Sunday, April 07, 2002
Blah, blah, blah - I wrote today. 1,265 words on Chapter Four. It's actually coming along quite well. My characters are beginning to talk more like people and less like characters. Now, if only I could unlock the secret of writing prose that unfolded more like reality and less like plot-constrained campfire tales, I'd feel certain I was, at last, on the right track.
But I didn't get to see In the Garden of Poisonous Flowers today, because our local UPS delivery people are lazy and/or incompetent and can't be trusted to figure out how to operate a keypad. Perhaps this is why downtown Birmingham is such a wasteland. Businessmen never get their packages, because UPS drivers can't fathom the mysteries of doorknobs.
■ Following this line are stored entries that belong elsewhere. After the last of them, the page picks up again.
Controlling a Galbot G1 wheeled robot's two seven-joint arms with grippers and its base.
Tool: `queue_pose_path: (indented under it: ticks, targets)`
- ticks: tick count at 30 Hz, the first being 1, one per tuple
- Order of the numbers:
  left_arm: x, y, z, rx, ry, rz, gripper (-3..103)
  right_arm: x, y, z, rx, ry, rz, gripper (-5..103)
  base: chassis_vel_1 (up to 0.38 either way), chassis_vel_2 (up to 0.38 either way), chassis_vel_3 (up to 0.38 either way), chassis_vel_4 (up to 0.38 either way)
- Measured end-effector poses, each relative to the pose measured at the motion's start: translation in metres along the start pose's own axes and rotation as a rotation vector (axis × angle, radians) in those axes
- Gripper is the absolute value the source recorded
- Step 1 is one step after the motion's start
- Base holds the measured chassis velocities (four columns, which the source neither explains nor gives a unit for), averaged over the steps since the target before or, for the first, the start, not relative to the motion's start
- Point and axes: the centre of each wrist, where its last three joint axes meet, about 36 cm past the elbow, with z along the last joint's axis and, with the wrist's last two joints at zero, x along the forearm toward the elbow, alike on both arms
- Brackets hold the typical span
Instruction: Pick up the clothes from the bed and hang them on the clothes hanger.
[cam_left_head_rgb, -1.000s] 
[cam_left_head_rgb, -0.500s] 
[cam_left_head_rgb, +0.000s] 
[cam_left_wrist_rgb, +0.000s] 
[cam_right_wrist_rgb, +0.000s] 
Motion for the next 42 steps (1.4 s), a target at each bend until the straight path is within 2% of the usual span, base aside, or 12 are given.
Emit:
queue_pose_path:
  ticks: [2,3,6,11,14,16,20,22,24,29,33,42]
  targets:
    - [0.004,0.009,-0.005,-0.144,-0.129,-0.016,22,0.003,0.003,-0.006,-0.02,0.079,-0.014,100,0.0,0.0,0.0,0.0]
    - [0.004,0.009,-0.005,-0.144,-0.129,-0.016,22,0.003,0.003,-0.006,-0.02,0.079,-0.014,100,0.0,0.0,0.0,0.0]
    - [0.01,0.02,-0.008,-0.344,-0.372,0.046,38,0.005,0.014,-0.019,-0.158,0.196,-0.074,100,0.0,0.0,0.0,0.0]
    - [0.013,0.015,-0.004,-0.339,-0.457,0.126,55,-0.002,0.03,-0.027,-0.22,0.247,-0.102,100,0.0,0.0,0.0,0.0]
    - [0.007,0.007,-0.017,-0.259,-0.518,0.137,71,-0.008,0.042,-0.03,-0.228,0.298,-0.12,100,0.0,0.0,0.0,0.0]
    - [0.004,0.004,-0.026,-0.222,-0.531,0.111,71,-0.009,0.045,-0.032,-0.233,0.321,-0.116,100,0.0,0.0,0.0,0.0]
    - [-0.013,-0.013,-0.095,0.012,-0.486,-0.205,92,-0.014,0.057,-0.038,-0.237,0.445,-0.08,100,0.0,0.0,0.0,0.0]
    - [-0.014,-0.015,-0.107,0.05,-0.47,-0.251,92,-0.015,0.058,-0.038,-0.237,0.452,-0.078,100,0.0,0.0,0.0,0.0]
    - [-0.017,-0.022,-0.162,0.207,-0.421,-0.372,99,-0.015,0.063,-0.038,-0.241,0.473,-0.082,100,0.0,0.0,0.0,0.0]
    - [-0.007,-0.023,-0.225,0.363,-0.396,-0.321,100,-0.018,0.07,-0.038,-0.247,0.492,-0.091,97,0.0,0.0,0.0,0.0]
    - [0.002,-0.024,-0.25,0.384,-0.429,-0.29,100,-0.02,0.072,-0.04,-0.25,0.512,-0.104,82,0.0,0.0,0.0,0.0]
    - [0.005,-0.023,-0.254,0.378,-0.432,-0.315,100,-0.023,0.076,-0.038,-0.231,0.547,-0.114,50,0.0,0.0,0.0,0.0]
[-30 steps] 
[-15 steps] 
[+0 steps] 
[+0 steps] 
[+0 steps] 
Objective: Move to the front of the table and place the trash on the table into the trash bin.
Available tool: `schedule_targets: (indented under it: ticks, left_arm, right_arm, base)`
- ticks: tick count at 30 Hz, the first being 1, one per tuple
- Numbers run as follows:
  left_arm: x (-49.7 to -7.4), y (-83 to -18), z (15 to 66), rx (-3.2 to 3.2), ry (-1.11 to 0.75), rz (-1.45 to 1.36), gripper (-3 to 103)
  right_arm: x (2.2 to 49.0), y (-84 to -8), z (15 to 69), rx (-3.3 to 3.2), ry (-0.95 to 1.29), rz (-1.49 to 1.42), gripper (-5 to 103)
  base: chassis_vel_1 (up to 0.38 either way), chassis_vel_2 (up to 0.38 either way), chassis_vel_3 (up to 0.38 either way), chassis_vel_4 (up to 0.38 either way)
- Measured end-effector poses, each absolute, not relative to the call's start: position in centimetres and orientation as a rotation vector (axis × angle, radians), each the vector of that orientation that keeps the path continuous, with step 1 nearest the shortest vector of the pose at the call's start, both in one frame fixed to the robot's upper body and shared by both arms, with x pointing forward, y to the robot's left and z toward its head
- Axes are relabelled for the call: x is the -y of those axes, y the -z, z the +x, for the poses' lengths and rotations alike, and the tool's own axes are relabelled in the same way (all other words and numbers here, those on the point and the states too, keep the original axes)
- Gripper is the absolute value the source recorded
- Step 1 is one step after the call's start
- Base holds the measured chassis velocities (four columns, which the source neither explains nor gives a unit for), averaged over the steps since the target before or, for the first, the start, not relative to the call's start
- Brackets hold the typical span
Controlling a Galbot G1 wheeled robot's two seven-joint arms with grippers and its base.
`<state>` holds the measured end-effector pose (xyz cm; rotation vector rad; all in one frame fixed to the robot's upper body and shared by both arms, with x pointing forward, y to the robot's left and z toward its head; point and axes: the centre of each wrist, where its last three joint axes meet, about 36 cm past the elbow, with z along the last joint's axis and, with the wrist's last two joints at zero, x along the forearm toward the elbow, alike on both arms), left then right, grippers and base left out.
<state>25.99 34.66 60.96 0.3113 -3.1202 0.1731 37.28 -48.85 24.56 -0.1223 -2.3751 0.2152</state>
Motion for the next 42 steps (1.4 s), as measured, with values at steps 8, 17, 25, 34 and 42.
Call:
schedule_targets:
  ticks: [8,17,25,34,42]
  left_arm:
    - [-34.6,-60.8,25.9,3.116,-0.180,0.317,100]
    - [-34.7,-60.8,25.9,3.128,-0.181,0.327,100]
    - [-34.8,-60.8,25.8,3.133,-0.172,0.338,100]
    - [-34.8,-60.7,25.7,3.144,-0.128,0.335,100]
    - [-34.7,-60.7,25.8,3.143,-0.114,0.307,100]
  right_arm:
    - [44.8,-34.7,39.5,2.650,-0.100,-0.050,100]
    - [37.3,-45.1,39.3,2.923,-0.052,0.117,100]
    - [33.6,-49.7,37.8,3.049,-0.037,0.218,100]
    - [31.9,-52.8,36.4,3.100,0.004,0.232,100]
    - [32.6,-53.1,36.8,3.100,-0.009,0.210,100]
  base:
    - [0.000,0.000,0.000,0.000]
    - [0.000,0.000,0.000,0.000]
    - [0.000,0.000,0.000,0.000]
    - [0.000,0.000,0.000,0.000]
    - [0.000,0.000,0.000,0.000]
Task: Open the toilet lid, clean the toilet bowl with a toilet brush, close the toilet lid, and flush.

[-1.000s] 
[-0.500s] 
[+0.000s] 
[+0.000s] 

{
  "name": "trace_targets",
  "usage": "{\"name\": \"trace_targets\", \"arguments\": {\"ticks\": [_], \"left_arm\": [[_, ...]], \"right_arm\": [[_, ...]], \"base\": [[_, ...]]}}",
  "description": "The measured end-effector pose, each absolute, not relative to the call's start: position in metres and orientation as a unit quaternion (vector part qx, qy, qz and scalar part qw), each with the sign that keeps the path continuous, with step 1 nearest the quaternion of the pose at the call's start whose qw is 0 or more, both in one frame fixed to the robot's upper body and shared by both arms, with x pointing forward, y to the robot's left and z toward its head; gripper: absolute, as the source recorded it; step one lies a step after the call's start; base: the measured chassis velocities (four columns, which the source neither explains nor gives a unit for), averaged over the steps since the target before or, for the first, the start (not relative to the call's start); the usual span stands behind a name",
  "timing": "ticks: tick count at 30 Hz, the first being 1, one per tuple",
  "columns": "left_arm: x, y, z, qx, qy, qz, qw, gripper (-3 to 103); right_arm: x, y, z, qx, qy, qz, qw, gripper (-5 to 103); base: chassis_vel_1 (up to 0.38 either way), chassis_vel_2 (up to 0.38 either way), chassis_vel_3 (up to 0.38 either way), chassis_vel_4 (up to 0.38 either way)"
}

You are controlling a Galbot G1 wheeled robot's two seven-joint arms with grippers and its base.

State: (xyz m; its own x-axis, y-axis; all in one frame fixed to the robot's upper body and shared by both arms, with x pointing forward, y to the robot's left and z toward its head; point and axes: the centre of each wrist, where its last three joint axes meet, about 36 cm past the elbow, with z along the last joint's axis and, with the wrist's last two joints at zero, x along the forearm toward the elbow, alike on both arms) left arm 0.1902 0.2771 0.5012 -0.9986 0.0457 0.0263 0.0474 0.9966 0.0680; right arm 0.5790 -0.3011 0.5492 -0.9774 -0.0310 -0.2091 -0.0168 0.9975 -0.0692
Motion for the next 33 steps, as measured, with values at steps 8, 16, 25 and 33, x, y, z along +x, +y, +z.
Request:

Horrornet is about to experience the bbs equivalent of a Mass Extinction Event. Any moment now. It'll be interesting to see the new world that rises from the ashes. I thought about building an ark, but it seemed like too much trouble.
And, speaking of things that people post to the web in general, and speaking also of online journals in particular, I admit that I'm a little bit disturbed by the current fad of keeping personal diaries in public. An entirely new manifestation of exhibitionism, leading, I'm certain, to new manifestations of voyeurism. Seriously, people putting what seem to be intensely personal thoughts out there where everyone can see them, all their secret hopes and desires, fears and regrets, splashed about this or that website. What the hell ever happened to dignity? Or propriety? Or privacy? Isn't the whole point if a true personal diary or journal that it exists between the author and him or herself? That's why the damn things often come with locks and keys. I'm saying all this because I inadvertantly stumbled across such a thing today, and apparently much of Blogger is devoted to providing this service and, well, I'm simply mystified. Does this phenomenon spring from the loneliness of modern life, or from the craving for even the meanest scrap of celebrity which our mass-media culture fosters? Finally, the great emotional outlet for everyone who can't get on The Jerry Springer Show, the ultimate egalitarian catharsis. All you need is access to a computer and a minimal knowledge of the language of your choice.
For the record, this journal I'm writing here will never descend into the nether regions of my private life. That's why I keep a real journal, the ink-and-paper kind. I strongly believe that our personal demons and angels are things to be wrestled with behind the closed doors of our own psyches, with occassional, carefully-considered divulgences to close friends and family members and various other confidants. People we can hopefully trust not to ever use this knowledge against us. I find it hard to believe that anyone could be so naive as to view the entire population of the web, at least in theory six billion strong, as friendly. In short, this whole thing seems like a profoundly bad idea. If you were to ask my advice I'd say you'd be better off with a good fountain pen and one of the blank books from Barnes and Noble. But you didn't ask my opinion and, as I have expressed it anyway, and at length, I will now let the matter rest.
Changing the subject.
It seems months ago now that I last mentioned my reevaluation of my Right Bank/Left Bank taxonomy of "horror" fiction, and the relevance of the writings and ideas of Gothicist Ann Radcliffe to that reevaluation. Discussion on the Horrornet boards has recently dredged all this up again and reminded me that I never got where I was going, so to speak. So, though I don't have time to say much on the subject tonight, I will reopen this can of worms with a quote from Radcliffe's "On the Supernatural in Poetry" (posthumous publication 1826):
"That may be," said Mr. S------, "and I perceive you're not one of those who contend that obscurity does not make any part of the sublime." "They must be men of very cold imaginations," said W------, "with whom certainty is more terrible than surmise. Terror and horror are so far opposite, that the first expands the soul, and awakens the faculties to a high degree of life; the other contracts, freezes, and nearly annihilates them. I apprehend, that neither Shakespeare nor Milton by their fictions, nor Mr. Burke by his reasoning, anywhere looked to positive horror as a source of the sublime, though they all agree that terror is a very high one; and where lies the great difference between horror and terror but in the uncertainty and obscurity, that accompany the latter, respecting the dreaded evil?"